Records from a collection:
━━━

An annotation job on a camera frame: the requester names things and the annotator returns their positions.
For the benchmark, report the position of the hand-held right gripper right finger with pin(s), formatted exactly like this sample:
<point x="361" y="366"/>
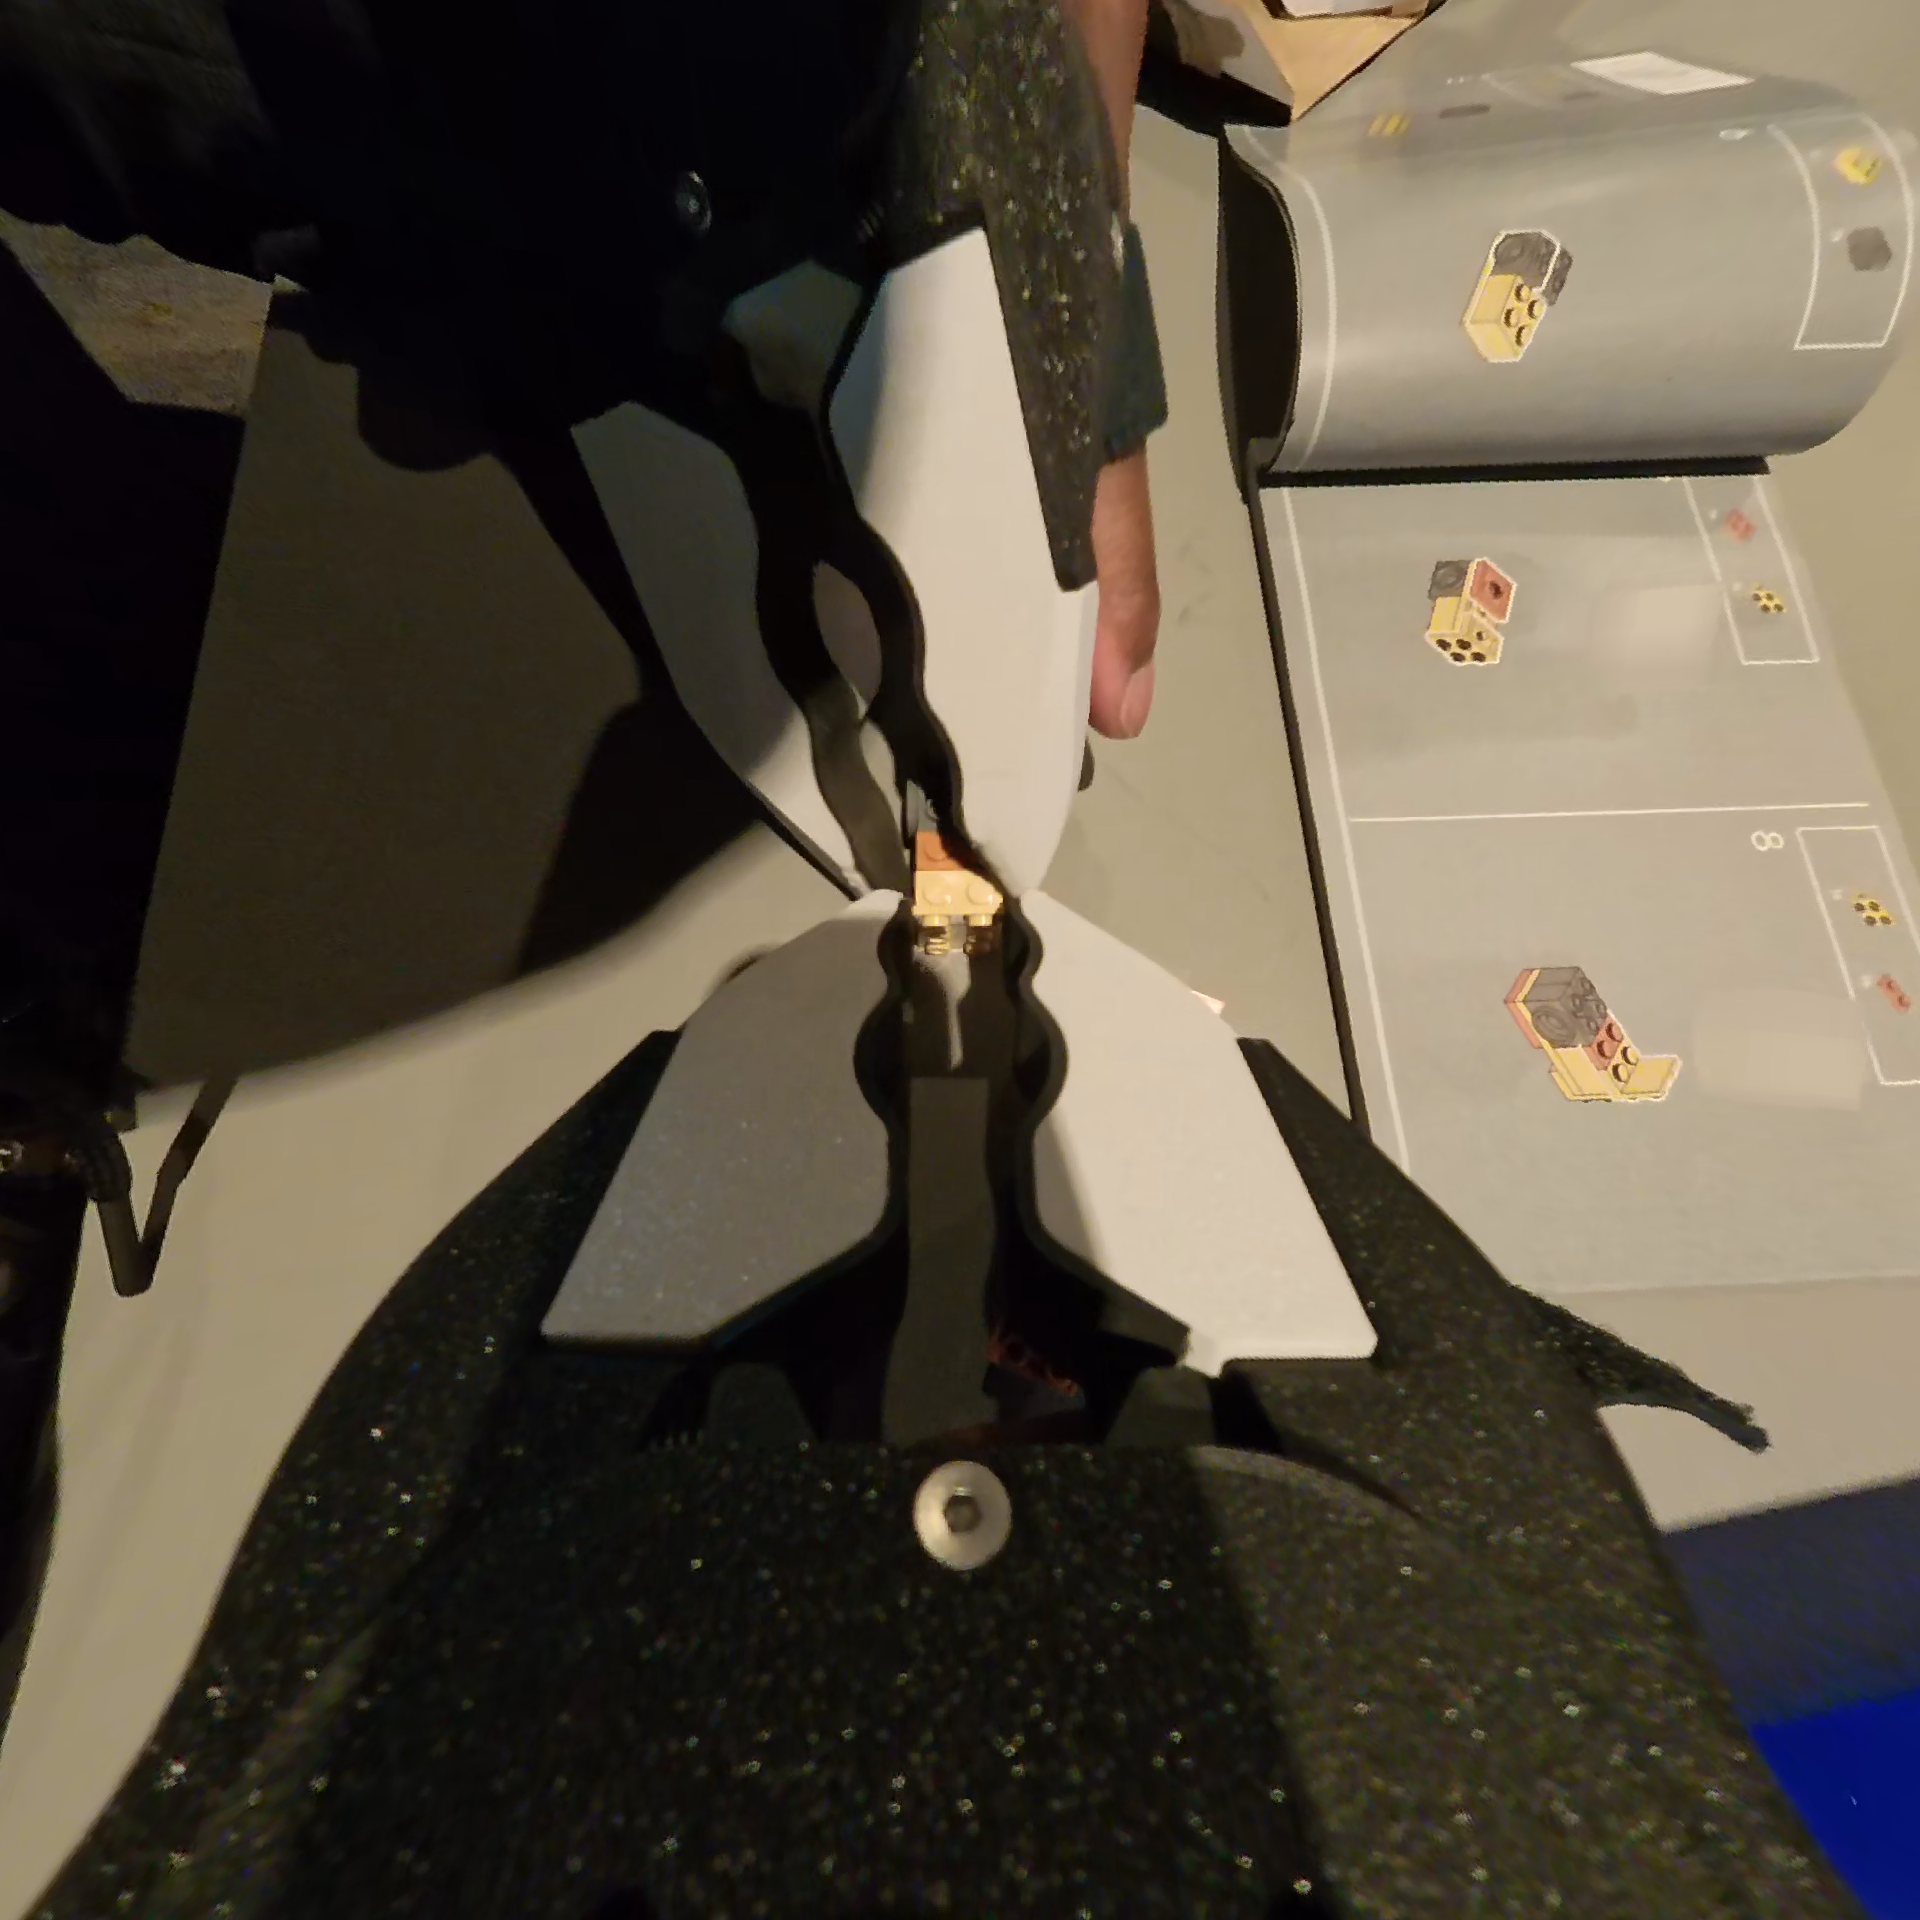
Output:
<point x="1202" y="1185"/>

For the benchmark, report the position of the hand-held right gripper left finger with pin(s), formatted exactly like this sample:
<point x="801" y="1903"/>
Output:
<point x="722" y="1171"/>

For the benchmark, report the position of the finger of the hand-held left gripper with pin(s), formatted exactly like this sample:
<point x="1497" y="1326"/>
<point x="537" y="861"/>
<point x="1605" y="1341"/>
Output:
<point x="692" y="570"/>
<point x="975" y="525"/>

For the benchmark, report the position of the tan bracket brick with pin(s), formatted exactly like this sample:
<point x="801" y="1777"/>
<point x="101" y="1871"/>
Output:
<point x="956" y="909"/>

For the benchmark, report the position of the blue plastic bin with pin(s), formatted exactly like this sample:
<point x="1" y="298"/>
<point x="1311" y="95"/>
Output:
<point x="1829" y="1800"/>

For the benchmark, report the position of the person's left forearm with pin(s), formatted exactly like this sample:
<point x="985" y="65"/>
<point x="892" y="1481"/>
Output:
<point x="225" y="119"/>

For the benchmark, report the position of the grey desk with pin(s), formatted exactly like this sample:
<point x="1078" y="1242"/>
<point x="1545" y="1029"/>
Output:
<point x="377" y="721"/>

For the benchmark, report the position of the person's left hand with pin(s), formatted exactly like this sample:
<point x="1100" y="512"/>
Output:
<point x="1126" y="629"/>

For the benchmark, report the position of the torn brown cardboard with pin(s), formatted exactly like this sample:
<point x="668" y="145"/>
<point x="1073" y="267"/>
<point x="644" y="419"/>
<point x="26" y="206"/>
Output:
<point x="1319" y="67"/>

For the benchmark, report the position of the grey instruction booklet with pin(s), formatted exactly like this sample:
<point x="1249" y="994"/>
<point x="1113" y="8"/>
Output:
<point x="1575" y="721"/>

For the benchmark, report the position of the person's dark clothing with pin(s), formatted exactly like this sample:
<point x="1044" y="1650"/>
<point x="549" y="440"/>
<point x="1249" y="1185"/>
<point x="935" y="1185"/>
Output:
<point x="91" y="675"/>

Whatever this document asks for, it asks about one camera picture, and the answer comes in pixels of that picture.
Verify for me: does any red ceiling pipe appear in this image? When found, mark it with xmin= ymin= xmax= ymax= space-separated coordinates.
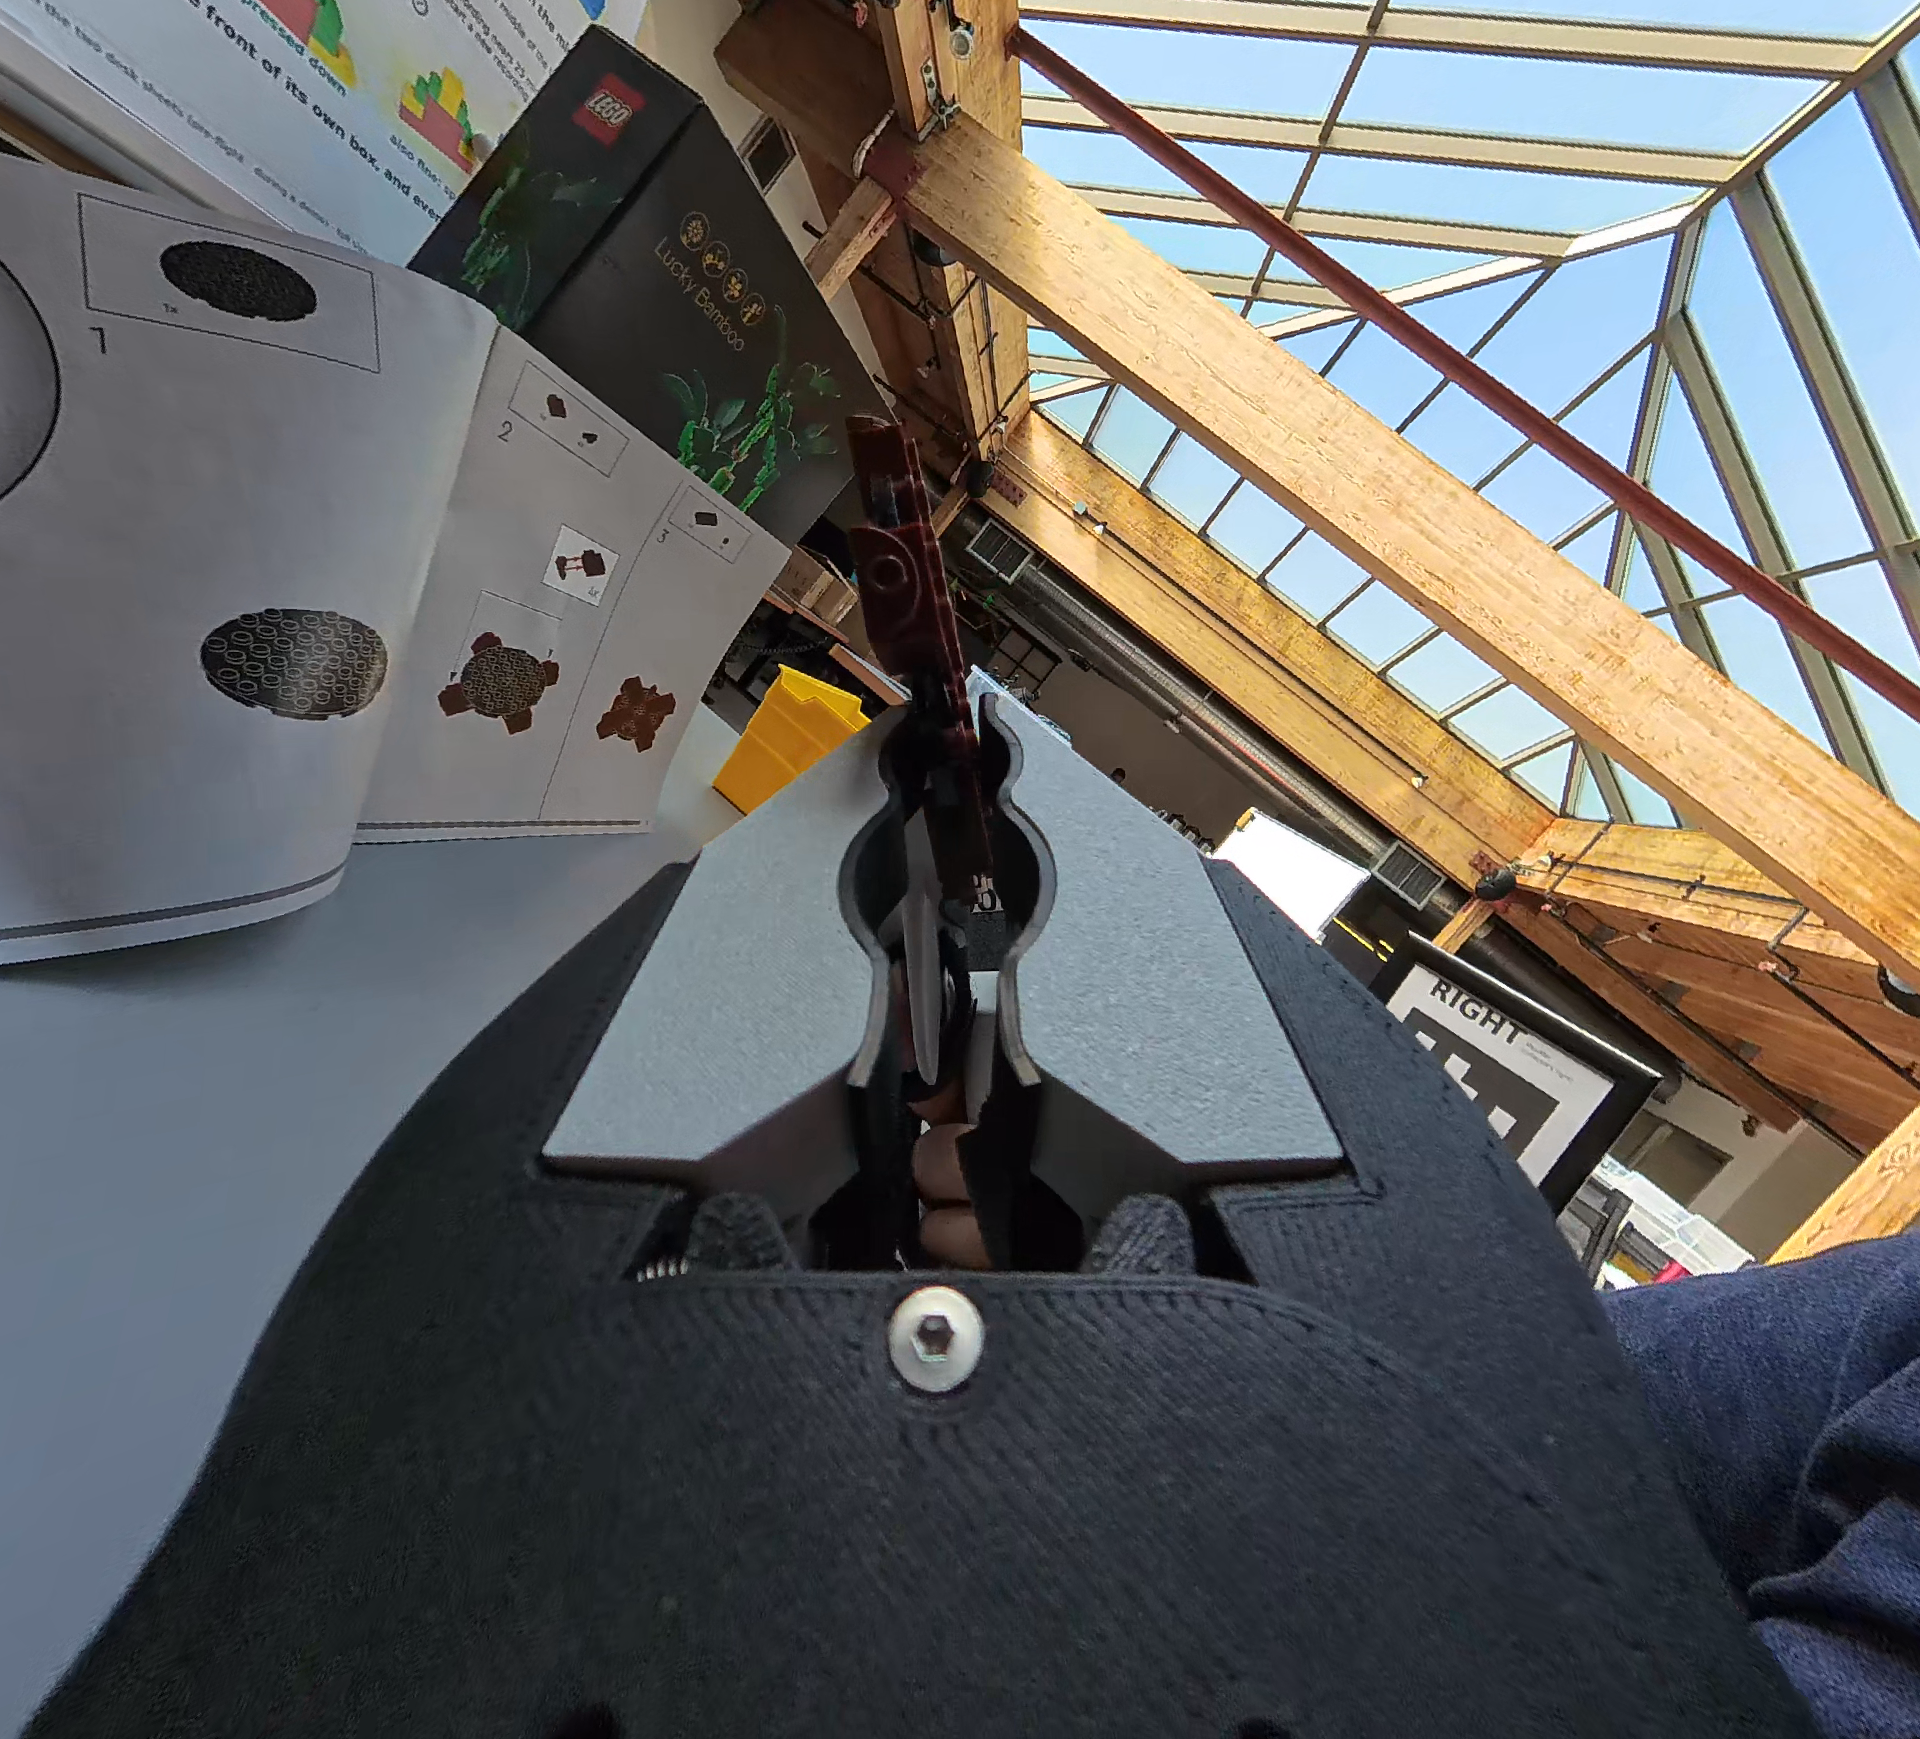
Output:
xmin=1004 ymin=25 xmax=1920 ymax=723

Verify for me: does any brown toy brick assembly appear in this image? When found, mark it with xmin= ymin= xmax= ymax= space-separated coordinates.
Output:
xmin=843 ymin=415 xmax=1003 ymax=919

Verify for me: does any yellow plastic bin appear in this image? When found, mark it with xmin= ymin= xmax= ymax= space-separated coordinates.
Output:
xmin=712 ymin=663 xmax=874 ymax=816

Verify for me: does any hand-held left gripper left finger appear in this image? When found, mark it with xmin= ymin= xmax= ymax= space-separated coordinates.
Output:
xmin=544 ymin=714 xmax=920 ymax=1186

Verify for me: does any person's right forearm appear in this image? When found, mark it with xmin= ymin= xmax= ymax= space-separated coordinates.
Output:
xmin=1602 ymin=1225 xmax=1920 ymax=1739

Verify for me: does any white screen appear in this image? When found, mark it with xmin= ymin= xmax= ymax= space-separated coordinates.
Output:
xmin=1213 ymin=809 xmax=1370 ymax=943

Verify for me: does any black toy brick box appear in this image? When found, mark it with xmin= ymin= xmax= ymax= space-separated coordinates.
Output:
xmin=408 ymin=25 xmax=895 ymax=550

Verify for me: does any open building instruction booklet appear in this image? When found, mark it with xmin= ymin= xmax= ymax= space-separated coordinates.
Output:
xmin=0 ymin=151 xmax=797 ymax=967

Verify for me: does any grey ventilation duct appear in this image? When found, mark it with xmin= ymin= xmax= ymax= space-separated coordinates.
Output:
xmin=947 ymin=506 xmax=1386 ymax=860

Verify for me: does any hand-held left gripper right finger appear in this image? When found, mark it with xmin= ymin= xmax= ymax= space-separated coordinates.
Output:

━━━

Goal of the exercise
Your task is to repeat the data above exactly while excluding the pictures.

Solution for this exercise
An annotation job on a camera frame: the requester names things and the annotator returns their positions.
For the benchmark, report the position of the hand-held right gripper right finger with pin(s), formatted exactly like this sample:
<point x="361" y="366"/>
Output:
<point x="1202" y="1185"/>

For the benchmark, report the position of the hand-held right gripper left finger with pin(s), formatted exactly like this sample:
<point x="801" y="1903"/>
Output:
<point x="722" y="1171"/>

For the benchmark, report the position of the finger of the hand-held left gripper with pin(s), formatted exactly like this sample:
<point x="1497" y="1326"/>
<point x="537" y="861"/>
<point x="1605" y="1341"/>
Output:
<point x="692" y="570"/>
<point x="975" y="525"/>

For the benchmark, report the position of the tan bracket brick with pin(s), formatted exactly like this sample:
<point x="801" y="1777"/>
<point x="101" y="1871"/>
Output:
<point x="956" y="909"/>

For the benchmark, report the position of the blue plastic bin with pin(s), formatted exactly like this sample:
<point x="1" y="298"/>
<point x="1311" y="95"/>
Output:
<point x="1829" y="1800"/>

For the benchmark, report the position of the person's left forearm with pin(s), formatted exactly like this sample:
<point x="985" y="65"/>
<point x="892" y="1481"/>
Output:
<point x="225" y="119"/>

For the benchmark, report the position of the grey desk with pin(s), formatted exactly like this sample:
<point x="1078" y="1242"/>
<point x="1545" y="1029"/>
Output:
<point x="377" y="721"/>

For the benchmark, report the position of the person's left hand with pin(s), formatted exactly like this sample:
<point x="1100" y="512"/>
Output:
<point x="1126" y="629"/>

For the benchmark, report the position of the torn brown cardboard with pin(s), formatted exactly like this sample:
<point x="668" y="145"/>
<point x="1073" y="267"/>
<point x="644" y="419"/>
<point x="26" y="206"/>
Output:
<point x="1319" y="67"/>

For the benchmark, report the position of the grey instruction booklet with pin(s), formatted exactly like this sample:
<point x="1249" y="994"/>
<point x="1113" y="8"/>
Output:
<point x="1575" y="721"/>

For the benchmark, report the position of the person's dark clothing with pin(s), formatted exactly like this sample:
<point x="1044" y="1650"/>
<point x="549" y="440"/>
<point x="1249" y="1185"/>
<point x="935" y="1185"/>
Output:
<point x="91" y="675"/>

Whatever this document asks for, it asks about one camera picture, and the answer comes in pixels of that picture.
Verify for me: does any red ceiling pipe appear in this image? When found, mark it with xmin= ymin= xmax= ymax= space-separated coordinates.
Output:
xmin=1004 ymin=25 xmax=1920 ymax=723

Verify for me: does any brown toy brick assembly appear in this image? When found, mark it with xmin= ymin= xmax= ymax= space-separated coordinates.
Output:
xmin=843 ymin=415 xmax=1003 ymax=919

Verify for me: does any yellow plastic bin appear in this image? When found, mark it with xmin= ymin= xmax= ymax= space-separated coordinates.
Output:
xmin=712 ymin=663 xmax=874 ymax=816

Verify for me: does any hand-held left gripper left finger appear in this image? When found, mark it with xmin= ymin= xmax= ymax= space-separated coordinates.
Output:
xmin=544 ymin=714 xmax=920 ymax=1186

Verify for me: does any person's right forearm appear in this image? When found, mark it with xmin= ymin= xmax= ymax= space-separated coordinates.
Output:
xmin=1602 ymin=1225 xmax=1920 ymax=1739

Verify for me: does any white screen appear in this image? When found, mark it with xmin= ymin= xmax= ymax= space-separated coordinates.
Output:
xmin=1213 ymin=809 xmax=1370 ymax=943

Verify for me: does any black toy brick box appear in this image? When found, mark it with xmin= ymin= xmax= ymax= space-separated coordinates.
Output:
xmin=408 ymin=25 xmax=895 ymax=550

Verify for me: does any open building instruction booklet appear in this image? When found, mark it with xmin= ymin= xmax= ymax= space-separated coordinates.
Output:
xmin=0 ymin=151 xmax=797 ymax=967

Verify for me: does any grey ventilation duct appear in this image? When found, mark it with xmin= ymin= xmax= ymax= space-separated coordinates.
Output:
xmin=947 ymin=506 xmax=1386 ymax=860

Verify for me: does any hand-held left gripper right finger appear in this image? When found, mark it with xmin= ymin= xmax= ymax= space-separated coordinates.
Output:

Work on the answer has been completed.